### Excerpts from a dataset:
──────

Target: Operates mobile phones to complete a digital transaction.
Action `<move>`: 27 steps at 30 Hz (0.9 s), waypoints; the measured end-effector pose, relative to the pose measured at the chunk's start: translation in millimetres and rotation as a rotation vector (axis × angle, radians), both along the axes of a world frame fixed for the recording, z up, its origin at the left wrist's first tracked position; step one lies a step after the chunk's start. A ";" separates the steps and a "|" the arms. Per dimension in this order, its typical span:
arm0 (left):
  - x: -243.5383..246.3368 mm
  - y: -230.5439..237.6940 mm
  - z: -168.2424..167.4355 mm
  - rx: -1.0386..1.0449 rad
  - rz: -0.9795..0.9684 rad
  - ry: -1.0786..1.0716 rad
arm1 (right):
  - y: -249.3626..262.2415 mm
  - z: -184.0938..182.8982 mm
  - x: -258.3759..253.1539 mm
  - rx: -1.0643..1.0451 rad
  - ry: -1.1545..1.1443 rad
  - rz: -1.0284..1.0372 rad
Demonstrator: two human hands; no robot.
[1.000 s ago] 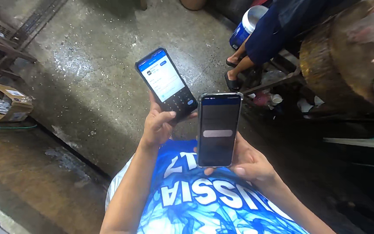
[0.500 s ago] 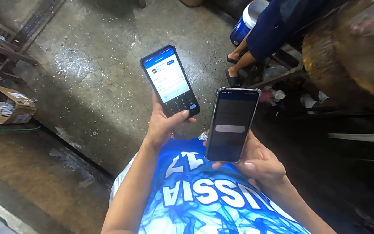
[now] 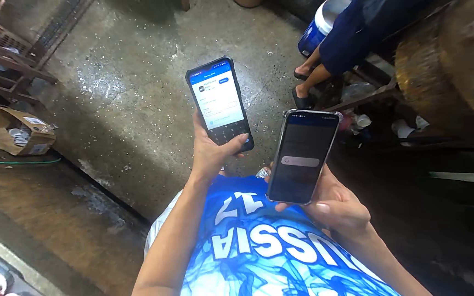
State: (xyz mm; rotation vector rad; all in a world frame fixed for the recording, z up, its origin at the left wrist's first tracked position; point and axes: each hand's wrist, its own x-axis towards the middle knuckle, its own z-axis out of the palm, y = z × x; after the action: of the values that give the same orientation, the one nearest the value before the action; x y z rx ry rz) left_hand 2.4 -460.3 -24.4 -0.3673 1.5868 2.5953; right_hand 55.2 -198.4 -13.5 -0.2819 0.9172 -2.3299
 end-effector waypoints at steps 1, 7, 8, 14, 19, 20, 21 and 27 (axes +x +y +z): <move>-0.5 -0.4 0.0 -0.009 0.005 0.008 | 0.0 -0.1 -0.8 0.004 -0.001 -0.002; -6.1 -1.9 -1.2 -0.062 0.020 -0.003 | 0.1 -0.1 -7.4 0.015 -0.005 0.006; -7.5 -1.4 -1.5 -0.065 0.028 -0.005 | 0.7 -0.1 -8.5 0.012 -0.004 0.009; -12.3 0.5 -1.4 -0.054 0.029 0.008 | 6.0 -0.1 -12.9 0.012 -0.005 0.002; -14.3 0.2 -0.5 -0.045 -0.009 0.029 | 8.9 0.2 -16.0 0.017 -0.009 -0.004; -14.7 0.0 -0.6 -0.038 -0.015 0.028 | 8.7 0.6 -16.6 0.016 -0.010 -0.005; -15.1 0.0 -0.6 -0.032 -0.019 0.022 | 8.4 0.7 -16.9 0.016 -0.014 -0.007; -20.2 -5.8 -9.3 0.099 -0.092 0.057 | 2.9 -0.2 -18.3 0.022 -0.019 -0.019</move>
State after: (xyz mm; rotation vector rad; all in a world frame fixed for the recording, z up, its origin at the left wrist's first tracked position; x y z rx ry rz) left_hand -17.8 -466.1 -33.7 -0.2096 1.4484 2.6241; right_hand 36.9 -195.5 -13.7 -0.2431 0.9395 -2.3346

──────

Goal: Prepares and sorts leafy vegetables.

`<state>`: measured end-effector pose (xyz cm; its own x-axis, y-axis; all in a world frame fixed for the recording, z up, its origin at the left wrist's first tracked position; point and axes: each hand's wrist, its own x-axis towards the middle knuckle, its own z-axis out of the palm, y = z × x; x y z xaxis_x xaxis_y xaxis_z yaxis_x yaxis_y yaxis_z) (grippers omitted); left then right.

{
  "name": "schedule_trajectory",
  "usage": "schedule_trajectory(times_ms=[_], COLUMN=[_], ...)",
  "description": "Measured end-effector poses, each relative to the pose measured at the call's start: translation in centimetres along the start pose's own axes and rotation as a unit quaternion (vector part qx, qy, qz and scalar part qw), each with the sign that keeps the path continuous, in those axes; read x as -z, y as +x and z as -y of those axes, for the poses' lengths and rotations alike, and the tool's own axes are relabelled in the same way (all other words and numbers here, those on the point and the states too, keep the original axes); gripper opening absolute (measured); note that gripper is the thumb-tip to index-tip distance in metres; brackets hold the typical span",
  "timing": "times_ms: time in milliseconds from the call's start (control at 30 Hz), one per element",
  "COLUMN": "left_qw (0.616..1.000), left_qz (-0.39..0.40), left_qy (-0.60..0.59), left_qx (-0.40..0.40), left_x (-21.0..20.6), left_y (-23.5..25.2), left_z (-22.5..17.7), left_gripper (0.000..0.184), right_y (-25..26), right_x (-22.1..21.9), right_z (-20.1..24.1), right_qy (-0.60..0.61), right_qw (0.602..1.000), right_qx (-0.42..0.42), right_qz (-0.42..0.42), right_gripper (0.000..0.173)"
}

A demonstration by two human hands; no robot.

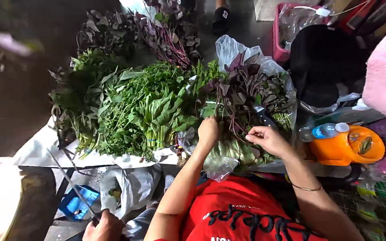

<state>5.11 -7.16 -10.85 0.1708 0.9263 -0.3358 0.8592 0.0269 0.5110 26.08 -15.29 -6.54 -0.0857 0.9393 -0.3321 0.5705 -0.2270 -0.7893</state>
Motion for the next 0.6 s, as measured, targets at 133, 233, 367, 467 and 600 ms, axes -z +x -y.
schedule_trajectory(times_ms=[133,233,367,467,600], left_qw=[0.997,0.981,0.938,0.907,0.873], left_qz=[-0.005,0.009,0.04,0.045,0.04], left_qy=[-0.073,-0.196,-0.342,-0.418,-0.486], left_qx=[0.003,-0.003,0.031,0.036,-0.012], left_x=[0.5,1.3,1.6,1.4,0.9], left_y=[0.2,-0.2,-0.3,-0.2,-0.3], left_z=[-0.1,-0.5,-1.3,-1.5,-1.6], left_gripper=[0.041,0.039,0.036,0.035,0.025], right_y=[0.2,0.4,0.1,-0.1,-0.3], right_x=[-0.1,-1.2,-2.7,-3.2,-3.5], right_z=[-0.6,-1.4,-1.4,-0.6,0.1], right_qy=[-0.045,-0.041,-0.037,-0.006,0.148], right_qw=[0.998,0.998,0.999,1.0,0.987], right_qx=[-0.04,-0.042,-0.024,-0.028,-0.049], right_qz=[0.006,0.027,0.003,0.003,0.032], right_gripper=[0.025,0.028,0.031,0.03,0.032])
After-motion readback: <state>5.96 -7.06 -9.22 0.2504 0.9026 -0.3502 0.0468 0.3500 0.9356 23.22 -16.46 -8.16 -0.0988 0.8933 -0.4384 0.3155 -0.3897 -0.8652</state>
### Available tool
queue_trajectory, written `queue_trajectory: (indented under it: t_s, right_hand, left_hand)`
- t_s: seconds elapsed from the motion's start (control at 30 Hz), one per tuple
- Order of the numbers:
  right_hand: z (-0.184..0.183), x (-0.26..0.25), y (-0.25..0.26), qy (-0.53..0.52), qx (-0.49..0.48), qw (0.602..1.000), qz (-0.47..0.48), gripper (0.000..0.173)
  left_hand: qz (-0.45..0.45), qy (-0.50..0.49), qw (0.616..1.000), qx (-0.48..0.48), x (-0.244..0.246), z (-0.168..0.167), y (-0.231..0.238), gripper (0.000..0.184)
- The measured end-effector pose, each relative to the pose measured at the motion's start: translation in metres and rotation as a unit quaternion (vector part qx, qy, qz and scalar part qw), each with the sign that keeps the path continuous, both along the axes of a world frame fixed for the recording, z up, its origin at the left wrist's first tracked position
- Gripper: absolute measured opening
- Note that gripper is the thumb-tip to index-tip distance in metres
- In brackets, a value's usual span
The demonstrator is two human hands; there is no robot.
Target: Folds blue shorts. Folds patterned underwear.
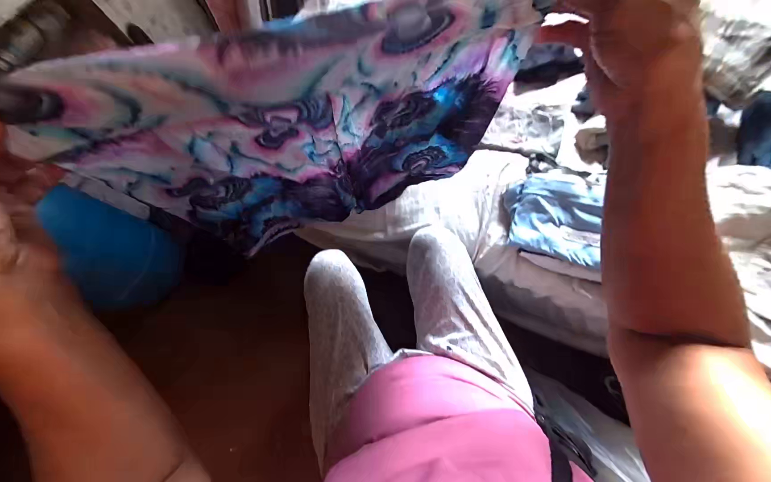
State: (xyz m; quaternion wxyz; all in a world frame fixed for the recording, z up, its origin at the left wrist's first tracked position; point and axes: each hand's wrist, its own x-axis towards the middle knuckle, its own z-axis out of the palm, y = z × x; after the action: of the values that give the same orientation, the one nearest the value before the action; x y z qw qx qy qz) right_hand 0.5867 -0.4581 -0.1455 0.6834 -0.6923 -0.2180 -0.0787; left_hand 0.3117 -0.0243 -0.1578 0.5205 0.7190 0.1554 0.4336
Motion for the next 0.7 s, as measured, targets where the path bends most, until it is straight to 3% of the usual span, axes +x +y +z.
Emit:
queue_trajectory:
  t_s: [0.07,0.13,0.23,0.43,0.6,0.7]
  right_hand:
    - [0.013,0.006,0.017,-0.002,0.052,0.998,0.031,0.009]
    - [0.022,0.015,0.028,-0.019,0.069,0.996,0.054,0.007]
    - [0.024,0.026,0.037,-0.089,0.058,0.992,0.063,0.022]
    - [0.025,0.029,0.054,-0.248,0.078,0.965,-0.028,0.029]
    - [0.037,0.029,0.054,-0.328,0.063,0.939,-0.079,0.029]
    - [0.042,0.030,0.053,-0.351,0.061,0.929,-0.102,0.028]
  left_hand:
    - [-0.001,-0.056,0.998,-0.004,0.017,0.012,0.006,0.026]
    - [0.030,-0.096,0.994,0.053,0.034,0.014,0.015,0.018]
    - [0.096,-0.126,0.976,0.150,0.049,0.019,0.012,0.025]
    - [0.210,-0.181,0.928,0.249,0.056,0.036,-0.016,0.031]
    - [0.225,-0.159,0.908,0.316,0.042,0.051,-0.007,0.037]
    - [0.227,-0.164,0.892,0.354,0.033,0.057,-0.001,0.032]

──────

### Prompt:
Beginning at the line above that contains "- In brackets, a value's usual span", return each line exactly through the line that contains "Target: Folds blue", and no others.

### Answer to the exercise:
- In brackets, a value's usual span
The demonstrator is two human hands; there is no robot.
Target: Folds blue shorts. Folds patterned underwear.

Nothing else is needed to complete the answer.